Cut Loose


Courtesy of Brett Starkopf

Cutler’s gone. Is the Chicago Bears seven year playoff drought finally over?

Christopher Starnawski, Staff writer

Eight years ago, the Chicago Bears made an uncharacteristic trade sending Kyle Orton, a pair of first round picks and a third rounder for quarterback Jay Cutler. It was shocking and sparked a needed enthusiasm in the fan-base as the NFL was transforming into a pass-heavy league. Fans were eager to watch Jay Cutler lead the Bears to a Superbowl, but in his eight years as starting quarterback, the Bears only made playoffs once. After six different offensive coordinators and three head coaches, the decision was made on March 9 to release Jay Cutler.

Cutler was arguably Chicago’s most polarizing athlete of the past decade. In his first game as a Bear, Cutler threw four interceptions against the Green Bay Packers and finished the season setting a franchise record with 26 Interceptions. After a miserable opening season, Chicago was left guessing about what kind of player Cutler actually was.

The Bears went on a tear the following season earning 11 wins and five losses. Cutler was able to shave off ten interceptions from his stat line with a receiving cast led by Devin Hester and Earl Bennett. For the first time since the 2006 season the Chicago Bears had made it to the NFC championship game to face off against the Green Bay Packers at Soldier Field. The expectations for the game was historically high and in return Chicago fans were delivered a historic disappointment. Cutler left the game early in the third quarter with an MCL sprain without leading the Bears to a single point.

Football fans began to question Cutler’s toughness after leaving the most important game of his career with an injury. Looking back after seven years, there’s no question Jay Cutler is tough. During his tenure with the Bears, Jay Cutler was sacked 251 times resulting in several sprains, concussions and tears. He survived behind consistently bad offensive lines but could never excel.

The fans certainly cared that the leader their team gave up a bulk of draft picks for never made it to another pro bowl, but did Cutler ever care? On top of his toughness being called into question, his leadership ability was consistently doubted. Former Bears linebacker Brian Urlacher stated on an interview with 88.7 The Game back in 2014 that “Financially, Cutler is one of the elite guys in the league but that he hasn’t produced like an elite quarterback. Rodgers has no offensive line. He wins. Brady has no receivers. He wins.”

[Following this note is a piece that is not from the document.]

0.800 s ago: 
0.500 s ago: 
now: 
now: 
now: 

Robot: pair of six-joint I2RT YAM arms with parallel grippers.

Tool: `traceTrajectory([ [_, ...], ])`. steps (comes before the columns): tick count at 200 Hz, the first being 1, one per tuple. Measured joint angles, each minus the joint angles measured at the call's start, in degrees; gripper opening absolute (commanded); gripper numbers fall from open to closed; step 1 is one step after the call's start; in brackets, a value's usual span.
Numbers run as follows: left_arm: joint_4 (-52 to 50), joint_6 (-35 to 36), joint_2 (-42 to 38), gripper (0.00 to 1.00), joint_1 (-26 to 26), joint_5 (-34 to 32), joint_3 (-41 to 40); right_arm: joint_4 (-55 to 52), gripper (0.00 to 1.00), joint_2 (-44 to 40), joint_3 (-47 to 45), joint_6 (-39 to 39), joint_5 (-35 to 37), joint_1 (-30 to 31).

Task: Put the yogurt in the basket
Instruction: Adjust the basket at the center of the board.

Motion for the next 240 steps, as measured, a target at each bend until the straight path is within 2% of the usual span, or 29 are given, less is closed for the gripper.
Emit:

At the time when Urlacher made this comment, Cutler had a plethora of offensive weapons at his disposal consisting of Matt Forte, Brandon Marshall, Alshon Jeffery and Martellus Bennett. Going into the 2014 season, NFL analysts were favoring the Bears to win the Super Bowl only for them to finish the season with a miserable 5-11 record. Maybe a winning percentage isn’t a good leadership indicator, but Jay Cutler’s attitude certainly was.

On the field, fans saw no emotion or similar fire from Jay Cutler that great quarterbacks portray and off the field he was the same way. The “Don’t Care” Cutler mantra became mainstream in 2013 after a fan claimed to have approached Jay to express his fan-hood and Vanderbilt connections only to have Cutler lean his head back while using a urinal and yell “Don’t Care.”

Understandable it’s hard to blame the guy for not caring about that conversation under the circumstances, but his delivery of the seventh inning stretch at Wrigley Field in 2012 gave fans reason to raise arms. His monotone enthusiasm was unique and unorthodox yet it showed the fans the type of guy that was taking snaps under center for the beloved Chicago Bears.

Whether you’re a Cutler lover or hater it’s hard not to appreciate his memorable moments. Even though the predictions about Jay as a Bear have gone up in smoke like a Marlboro Red, he leaves the team as the franchise’s all-time leader in passing yards, touchdowns and quarterback rating.

The Chicago Bears are getting younger and are heading into the draft with the third overall pick. It isn’t out of the question for the team to draft a quarterback at that spot but from all indications made by Bears GM Ryan Pace, the team will be selecting the best player available. Regardless of who is drafted at that spot one thing is certain, and that is there will never be another Bear quite like “Smoking” Jay Cutler.